Peasants of world football ready to dine at the top table again
In June 1969 General Juan Velasco, the military dictator of Peru, gave a famous speech in Lima. The previous year he had seized power in a bloodless coup, promising to revolutionise the country's ailing economy, nationalise foreign businesses and restore social justice.
Over the following years, the country would be brought to its knees by debt, unrest, food shortages and increasing authoritarianism.
But all that was still to come. As he addressed the nation on television to announce a series of sweeping agrarian reforms, Velasco still fancied himself as an emancipator, a man who would stand up for the downtrodden against the vested interest, for the ordinary Peruvian against the foreign power, for the poor against the rich. "Peasant!" he cried. "The master will no longer feed off your poverty!"
A couple of months later, Peru's national football team travelled to Argentina to play a crucial World Cup qualifier at the Bombonera in Buenos Aires. Peru had not qualified for a World Cup since the very first in 1930; Argentina had never failed to qualify. But they needed a win.
In a screeching, hostile atmosphere, with increasingly irate Argentina fans hurling objects at them, Peru hung on for a 2-2 draw that sent them to Mexico and eliminated Argentina.
Nor was it a fluke. Under their Brazilian coach Didi, a veteran of the 1958 and 1962 triumphs, they played an attractive 4-2-4 style, spurred by the greatest generation of players in its history. The following year, 1970, they would reach the quarter-finals in Mexico, losing only to that masterful Brazil team.
Two years later, Universitario became the first Peruvian team to reach the Copa Libertadores final. Three years after that, Peru won the Copa America. Three years after that, they qualified for the World Cup again, beating Scotland and drawing with Holland on the way to the third round.
"Peru has let new light and hope into the darkened world of professional football," wrote the great Brian Glanville. And for a few fleeting years, Peru's footballers really did embody the national pride and underdog spirit that General Velasco had promised. The peasants of South American football had shown the masters how to do it.

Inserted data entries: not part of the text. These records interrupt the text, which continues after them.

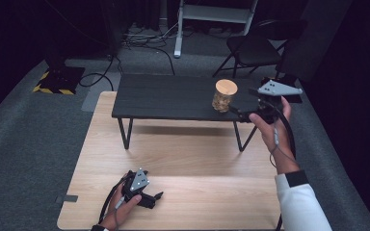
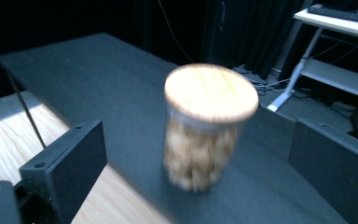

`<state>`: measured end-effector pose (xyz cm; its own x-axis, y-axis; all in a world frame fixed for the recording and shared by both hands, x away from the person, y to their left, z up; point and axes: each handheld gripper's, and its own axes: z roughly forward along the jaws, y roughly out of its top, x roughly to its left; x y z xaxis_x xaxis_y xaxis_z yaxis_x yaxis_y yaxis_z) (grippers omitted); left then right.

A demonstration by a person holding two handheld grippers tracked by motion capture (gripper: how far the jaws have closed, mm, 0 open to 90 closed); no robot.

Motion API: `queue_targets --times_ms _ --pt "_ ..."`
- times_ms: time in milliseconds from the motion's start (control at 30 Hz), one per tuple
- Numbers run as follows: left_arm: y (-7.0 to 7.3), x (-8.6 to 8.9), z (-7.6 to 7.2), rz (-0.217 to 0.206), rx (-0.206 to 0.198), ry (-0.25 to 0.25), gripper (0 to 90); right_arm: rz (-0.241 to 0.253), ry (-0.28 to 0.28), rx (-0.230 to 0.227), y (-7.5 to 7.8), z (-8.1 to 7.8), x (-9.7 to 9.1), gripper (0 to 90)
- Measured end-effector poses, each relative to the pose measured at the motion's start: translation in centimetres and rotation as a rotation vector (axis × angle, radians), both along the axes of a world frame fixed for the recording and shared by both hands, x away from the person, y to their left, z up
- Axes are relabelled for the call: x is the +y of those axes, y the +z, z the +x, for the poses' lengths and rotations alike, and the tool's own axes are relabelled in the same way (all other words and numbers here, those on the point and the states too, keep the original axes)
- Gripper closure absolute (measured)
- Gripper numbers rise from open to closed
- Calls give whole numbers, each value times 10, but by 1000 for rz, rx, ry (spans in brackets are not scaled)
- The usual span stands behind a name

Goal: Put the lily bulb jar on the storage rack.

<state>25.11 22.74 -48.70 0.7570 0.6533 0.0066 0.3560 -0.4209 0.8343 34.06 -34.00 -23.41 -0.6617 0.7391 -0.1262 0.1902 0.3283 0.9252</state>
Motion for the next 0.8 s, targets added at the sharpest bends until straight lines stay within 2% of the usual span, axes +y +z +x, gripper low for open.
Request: queue_targets --times_ms 33,67,100,200,233,267,333,367,467,600,700,733,767,800 --pt "0 0 0 0 0 0 8 7 12 -15 -9 -13 -8 38" --pt "0 0 0 0 0 0 8 7 12 -15 -9 -13 -8 38" --pt "0 0 0 0 0 0 8 -2 1 -31 -18 -27 -12 38" --pt "0 0 0 0 0 0 8 -8 -8 -34 -25 -38 -17 38" --pt "0 0 0 0 0 0 8 5 -19 -51 -39 -49 -22 38" --pt "0 0 0 0 0 0 8 5 -19 -51 -39 -49 -22 38" --pt "0 0 0 0 0 0 8 4 -23 -52 -56 -61 -28 38" --pt "0 0 0 0 0 0 8 4 -23 -52 -56 -61 -28 38" --pt "0 0 0 0 0 0 8 -2 -29 -34 -76 -72 -34 38" --pt "0 0 0 0 0 0 8 -20 -29 -27 -91 -80 -36 37" --pt "0 0 0 0 0 0 8 -48 -25 -19 -106 -87 -37 37" --pt "0 0 0 0 0 0 8 -61 -31 -10 -116 -93 -36 37" --pt "0 0 0 0 0 0 8 -61 -31 -10 -116 -93 -36 37" --pt "0 0 0 0 0 0 8 -75 -43 -17 -124 -99 -35 37"
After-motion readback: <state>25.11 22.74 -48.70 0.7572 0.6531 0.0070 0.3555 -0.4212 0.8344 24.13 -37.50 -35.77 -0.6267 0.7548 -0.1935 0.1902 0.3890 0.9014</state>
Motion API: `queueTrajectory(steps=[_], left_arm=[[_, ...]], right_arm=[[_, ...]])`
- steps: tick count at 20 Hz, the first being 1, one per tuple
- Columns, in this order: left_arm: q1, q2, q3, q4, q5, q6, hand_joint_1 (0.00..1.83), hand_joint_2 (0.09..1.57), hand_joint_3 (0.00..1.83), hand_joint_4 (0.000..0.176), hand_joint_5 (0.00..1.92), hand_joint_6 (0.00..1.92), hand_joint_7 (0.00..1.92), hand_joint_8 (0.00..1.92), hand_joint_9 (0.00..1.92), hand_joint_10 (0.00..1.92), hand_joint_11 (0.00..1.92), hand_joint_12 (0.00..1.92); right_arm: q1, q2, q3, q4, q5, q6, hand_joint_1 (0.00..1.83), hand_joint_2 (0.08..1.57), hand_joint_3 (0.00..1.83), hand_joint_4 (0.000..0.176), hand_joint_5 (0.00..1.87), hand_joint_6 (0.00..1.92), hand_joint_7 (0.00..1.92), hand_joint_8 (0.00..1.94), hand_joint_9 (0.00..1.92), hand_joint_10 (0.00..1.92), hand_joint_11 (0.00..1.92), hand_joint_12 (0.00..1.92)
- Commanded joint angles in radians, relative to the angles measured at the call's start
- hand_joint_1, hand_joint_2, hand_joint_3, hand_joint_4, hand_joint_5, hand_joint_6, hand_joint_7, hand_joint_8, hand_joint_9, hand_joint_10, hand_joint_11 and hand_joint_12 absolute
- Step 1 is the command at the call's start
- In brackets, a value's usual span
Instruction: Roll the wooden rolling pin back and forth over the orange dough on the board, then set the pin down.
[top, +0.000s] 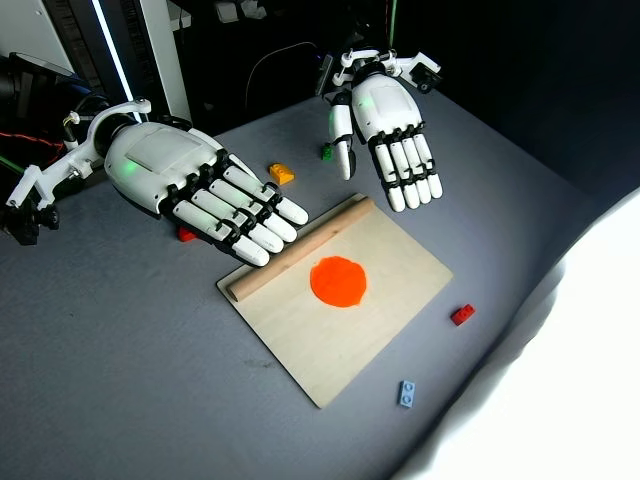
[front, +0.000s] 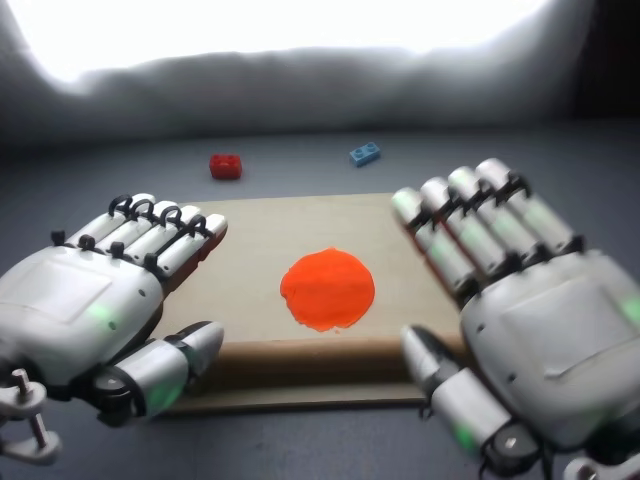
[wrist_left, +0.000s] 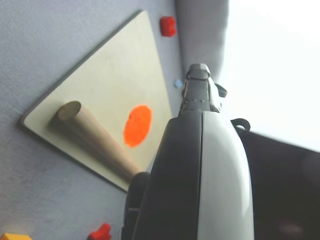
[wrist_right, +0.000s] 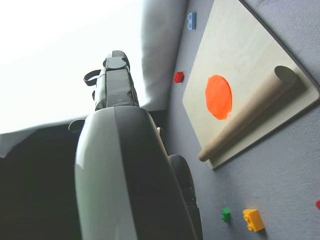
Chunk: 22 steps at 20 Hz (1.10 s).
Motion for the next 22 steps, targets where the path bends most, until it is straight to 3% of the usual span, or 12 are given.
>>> queueTrajectory(steps=[1,4,7,9,15,22], left_arm=[[0.000,-0.015,0.006,0.038,-0.114,-0.009,0.00,1.51,0.01,0.000,0.00,0.00,0.00,0.00,0.00,0.00,0.00,0.00],[0.021,-0.049,0.016,0.038,-0.135,-0.024,0.00,1.41,0.00,0.000,0.00,0.00,0.00,0.00,0.00,0.00,0.00,0.00],[0.054,-0.061,0.012,0.037,-0.157,-0.023,0.00,1.24,0.00,0.000,0.00,0.00,0.00,0.00,0.00,0.00,0.00,0.00],[0.070,-0.078,0.020,0.034,-0.183,-0.033,0.00,1.22,0.00,0.000,0.00,0.00,0.00,0.00,0.00,0.00,0.00,0.00],[0.094,-0.121,0.058,0.030,-0.206,-0.036,0.00,1.33,0.00,0.000,0.00,0.00,0.00,0.00,0.00,0.00,0.00,0.00],[0.093,-0.166,0.108,0.018,-0.220,-0.034,0.00,1.45,0.00,0.000,0.00,0.00,0.00,0.00,0.00,0.00,0.00,0.00]], right_arm=[[0.001,-0.019,0.004,-0.096,-0.096,-0.013,0.00,1.49,0.07,0.000,0.01,0.00,0.00,0.00,0.00,0.00,0.00,0.00],[-0.016,-0.088,0.013,-0.043,-0.202,-0.031,0.00,1.44,0.04,0.000,0.01,0.00,0.00,0.00,0.00,0.00,0.00,0.00],[-0.051,-0.112,0.016,-0.026,-0.169,-0.037,0.00,1.34,0.00,0.000,0.00,0.00,0.00,0.00,0.00,0.00,0.00,0.00],[-0.056,-0.139,0.023,0.017,-0.182,-0.017,0.00,1.31,0.00,0.000,0.00,0.00,0.00,0.00,0.00,0.00,0.00,0.00],[-0.027,-0.237,0.077,0.151,-0.308,0.087,0.00,1.39,0.02,0.000,0.01,0.00,0.00,0.00,0.00,0.00,0.00,0.00],[0.011,-0.288,0.184,0.149,-0.247,0.282,0.00,1.52,0.08,0.000,0.01,0.00,0.00,0.00,0.00,0.00,0.00,0.00]])
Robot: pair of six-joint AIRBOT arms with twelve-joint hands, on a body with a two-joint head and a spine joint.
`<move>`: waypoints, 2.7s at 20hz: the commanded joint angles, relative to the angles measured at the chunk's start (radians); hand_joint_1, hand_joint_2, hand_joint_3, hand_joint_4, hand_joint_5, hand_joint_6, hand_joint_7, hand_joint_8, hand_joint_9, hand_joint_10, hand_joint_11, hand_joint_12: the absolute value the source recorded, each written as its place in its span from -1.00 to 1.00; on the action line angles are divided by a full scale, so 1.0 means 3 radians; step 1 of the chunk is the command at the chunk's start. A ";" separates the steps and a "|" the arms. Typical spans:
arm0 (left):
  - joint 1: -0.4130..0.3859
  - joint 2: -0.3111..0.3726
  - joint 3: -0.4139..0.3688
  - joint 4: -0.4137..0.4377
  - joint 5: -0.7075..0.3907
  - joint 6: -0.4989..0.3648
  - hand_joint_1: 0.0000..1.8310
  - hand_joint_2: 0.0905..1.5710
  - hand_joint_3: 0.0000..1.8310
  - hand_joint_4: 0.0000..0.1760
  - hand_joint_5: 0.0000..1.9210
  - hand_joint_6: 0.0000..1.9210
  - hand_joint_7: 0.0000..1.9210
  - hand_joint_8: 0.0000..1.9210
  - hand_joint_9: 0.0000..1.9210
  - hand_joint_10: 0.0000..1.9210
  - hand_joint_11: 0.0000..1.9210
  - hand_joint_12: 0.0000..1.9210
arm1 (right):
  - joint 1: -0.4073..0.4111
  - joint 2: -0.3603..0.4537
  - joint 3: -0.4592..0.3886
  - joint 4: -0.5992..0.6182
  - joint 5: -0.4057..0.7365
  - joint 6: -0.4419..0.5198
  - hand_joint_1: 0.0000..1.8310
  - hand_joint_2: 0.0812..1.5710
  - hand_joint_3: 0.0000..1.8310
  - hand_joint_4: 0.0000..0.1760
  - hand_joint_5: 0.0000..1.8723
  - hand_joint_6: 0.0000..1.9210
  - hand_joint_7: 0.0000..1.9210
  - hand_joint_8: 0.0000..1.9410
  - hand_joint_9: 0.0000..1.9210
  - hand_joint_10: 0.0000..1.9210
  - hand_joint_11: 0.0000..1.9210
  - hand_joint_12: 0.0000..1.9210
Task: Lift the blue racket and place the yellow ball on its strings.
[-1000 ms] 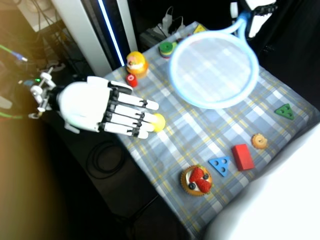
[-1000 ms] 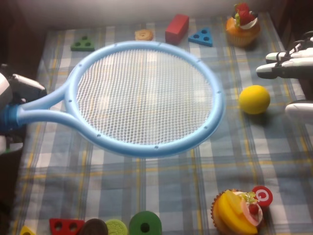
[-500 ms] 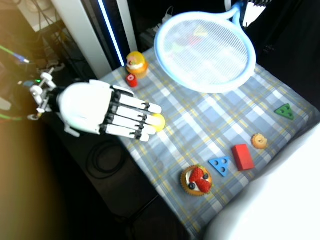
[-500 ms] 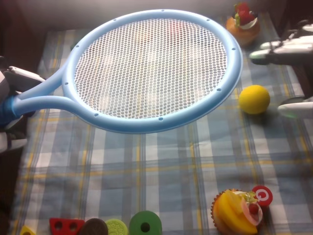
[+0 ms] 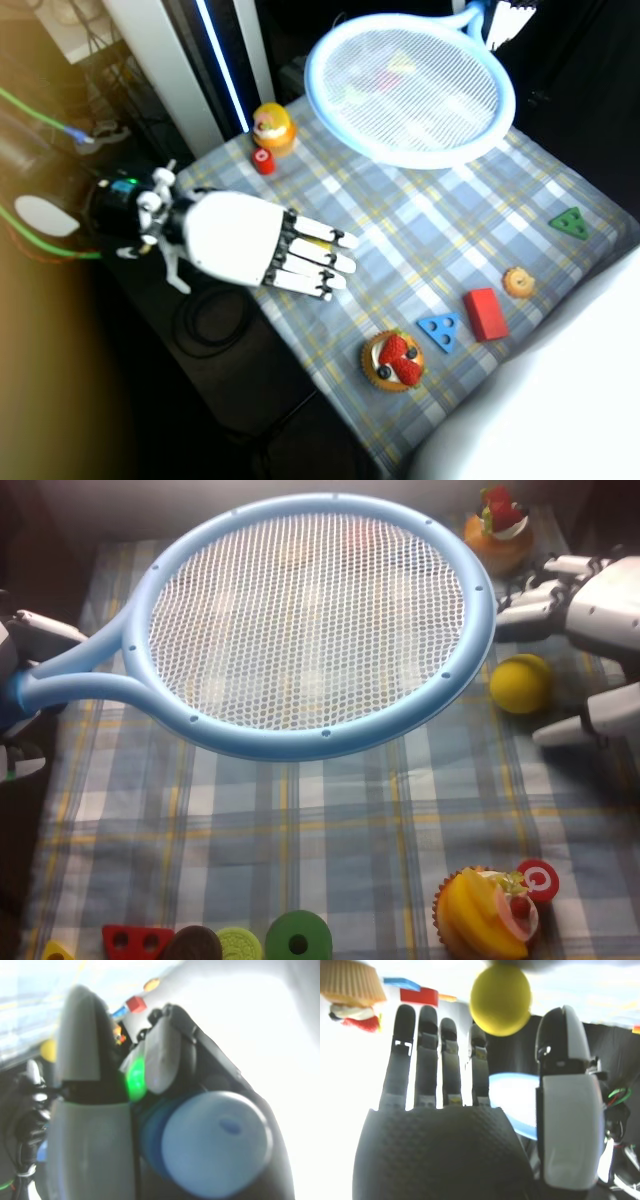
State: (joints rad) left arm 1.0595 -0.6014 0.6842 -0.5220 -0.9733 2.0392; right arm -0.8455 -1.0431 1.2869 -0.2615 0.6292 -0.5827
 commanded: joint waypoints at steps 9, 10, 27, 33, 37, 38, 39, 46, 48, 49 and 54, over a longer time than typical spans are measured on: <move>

Almost half a century after that famous match in Buenos Aires, Peru returned to La Bombonera with qualification for next year's finals in Russia still in their hands. They held Lionel Messi's team to a goalless draw and drew with Colombia a few days later to book a spot in the intercontinental play-offs, before beating New Zealand 2-0 to book their spot in Russia.
For Peru, a country that has often found it hard to believe in itself, it was difficult to shake the sense that history was repeating. In 1985, they had another chance to eliminate Argentina from the World Cup. With nine minutes remaining, they were 2-1 up.
Maradona's Mexico miracle might never have happened. Somehow, in a game Maradona would later describe as the most fearful he had ever felt on a football pitch, Ricardo Gareca smashed the ball in to claim the point that took Argentina to the finals.
Peru have not qualified since, and by a quirk of fate Gareca is now their coach. On taking the job in 2015, Gareca has made it his mission to transform not simply Peru's football, but its mentality: a heady cocktail of two parts fatalism, one part screeching angst. One of his first moves was to introduce a psychologist to help his players cope with the pressure of representing a country with such unrequited weight of expectation.
The results speak for themselves. Successive wins over Uruguay, Bolivia and Ecuador (in Quito's lung-sapping altitude) helped them to reach the play-off stage.
This is a young side of few stars, most of whom play their football in Peru's Primera Division. Watford's Andre Carrillo is their only English-based player. Jefferson Farfan, perhaps better known as the most underwhelming 84-rated player in Fifa history, is now a seasoned veteran of 32.
After their crucial victory over New Zealand in the early hours of yesterday morning, which saw them become the 32nd and final team to qualify for Russia 2018, Gareca toasted an emotional victory as he revelled in leading the country to the World Cup for the first time in 36 years.
"I send a greeting to the whole country, I know everyone celebrates," he said. "We felt a great emotion with the full support of the Peruvian people. The whole country should now be proud."
There are so many reasons to be optimistic. Peru may never stand alongside the continent's giants. They may never surpass Brazil or Argentina. But in a way, they have conquered their biggest opponents: themselves.